Get it: on Yuppie Chef
Photograph courtesy of yuppiechef.com © (Above)
6. Freeplay Encore Player
The funky Encore Player is a solar and dynamo powered multi-band radio, mobile phone charger, MP3 player and recorder all in one! It might be designed for use by small and large groups of people in off-grid communities, and have a humanitarian ethos, but it would not look amiss on your bedside table.
What’s more there are 4 ways of charging it – integrated solar panel, external solar panel, hand crank and DC, and you can use it to read by as it has two super bright LEDs.

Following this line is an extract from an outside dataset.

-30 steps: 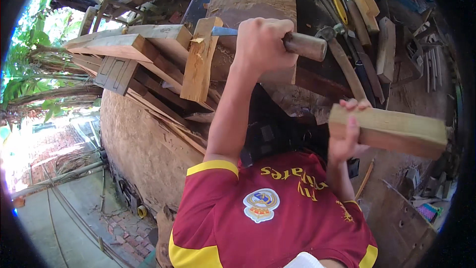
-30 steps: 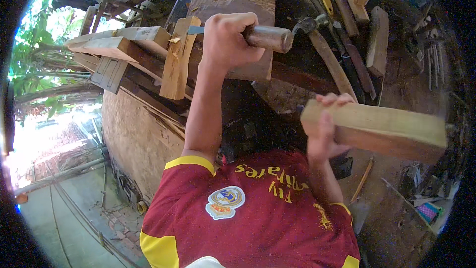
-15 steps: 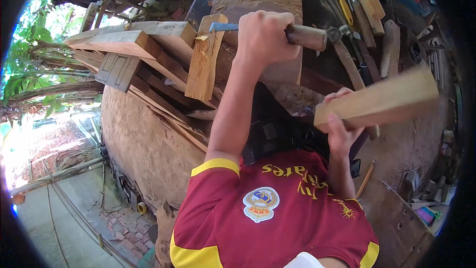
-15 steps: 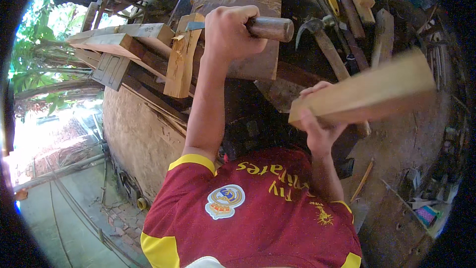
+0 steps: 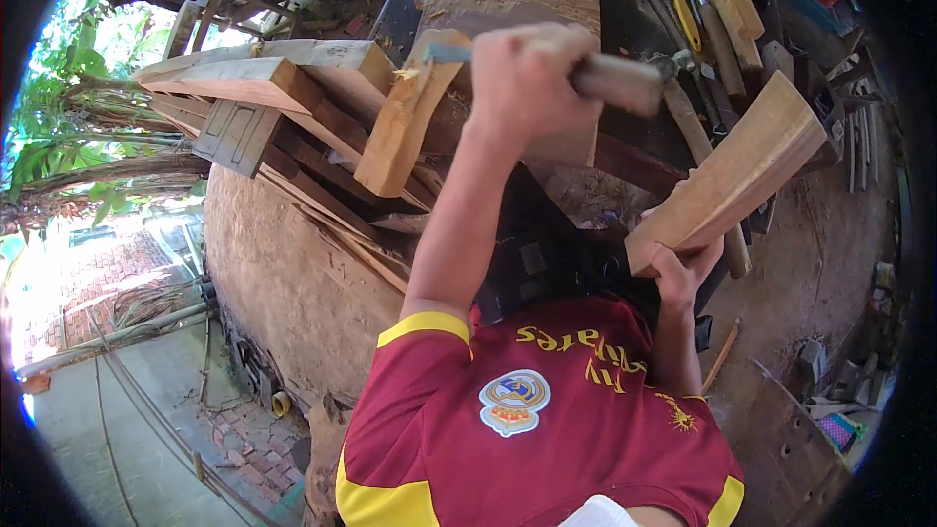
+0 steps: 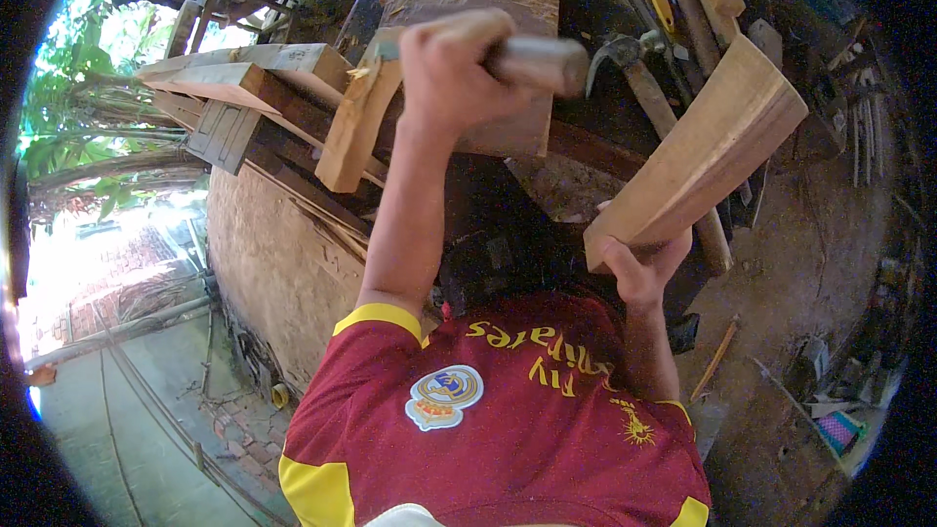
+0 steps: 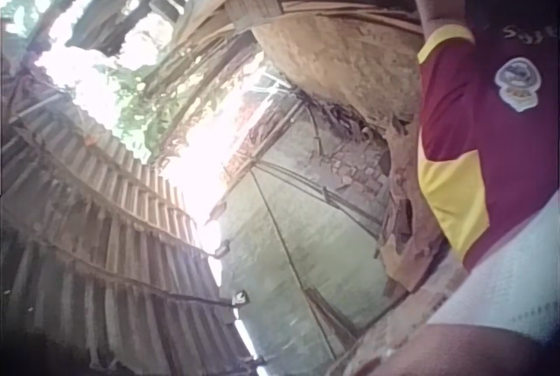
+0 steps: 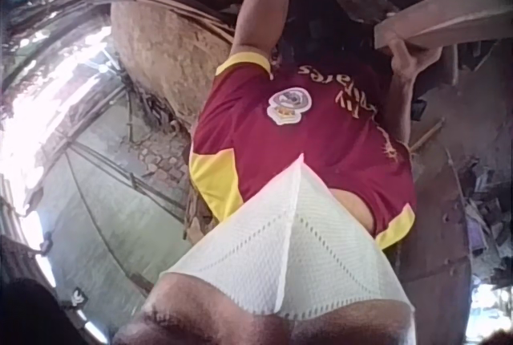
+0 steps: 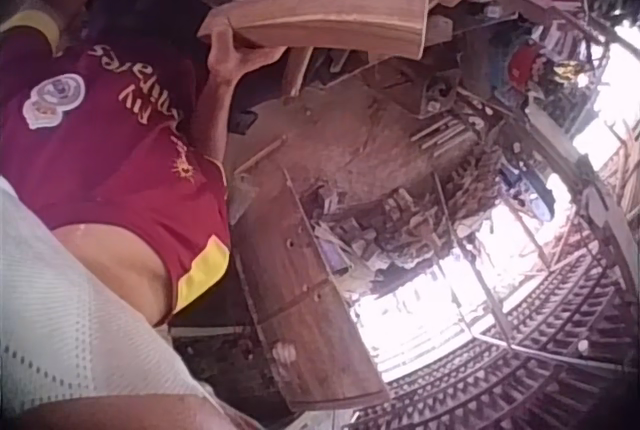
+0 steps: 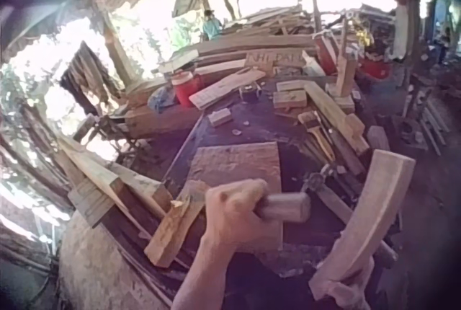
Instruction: The person carves a rectangular wooden block using a chisel and a wooden mallet. They repeatedly strike the chisel to remove wood shavings, occasionally pausing to reposition the block or clear debris. The task is performed on a cluttered workbench in a workshop setting.
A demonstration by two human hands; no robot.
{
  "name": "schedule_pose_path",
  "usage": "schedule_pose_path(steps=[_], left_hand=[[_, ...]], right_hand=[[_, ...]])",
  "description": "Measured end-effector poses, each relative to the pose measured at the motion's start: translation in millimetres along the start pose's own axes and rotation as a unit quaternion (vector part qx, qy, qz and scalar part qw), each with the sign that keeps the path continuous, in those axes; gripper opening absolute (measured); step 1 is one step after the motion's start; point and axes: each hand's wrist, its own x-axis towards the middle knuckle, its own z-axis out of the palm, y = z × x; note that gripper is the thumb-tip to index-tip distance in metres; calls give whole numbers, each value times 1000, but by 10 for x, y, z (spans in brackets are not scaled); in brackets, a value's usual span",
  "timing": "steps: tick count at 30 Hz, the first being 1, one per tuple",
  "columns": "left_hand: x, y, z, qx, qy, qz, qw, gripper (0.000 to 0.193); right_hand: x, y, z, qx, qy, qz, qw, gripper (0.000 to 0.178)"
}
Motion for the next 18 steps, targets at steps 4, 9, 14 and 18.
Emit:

Get it: online on the Freeplay Energy website
Photograph courtesy of freeplayenergy.com © (Above)
7. Relate Bracelets
Bead the change or wear the change you want to see; Relate cause bracelets create opportunities that change lives. Since becoming a Trust in 2010, Relate has raised R17.5 million for causes and social upliftment. Their pretty bracelets are made by the elderly, refugees and unemployed township youth, allowing them to earn an income and gain on-the-job training.
Formed in 2004 by Lauren Gillis to help reduce poverty in Cape Town, a third of the proceeds of each bracelet is donated to a cause of choice – and there are many. Each bracelet has a signature ‘R’ bead, which marks it as one of theirs. Choose a cause. Show your support.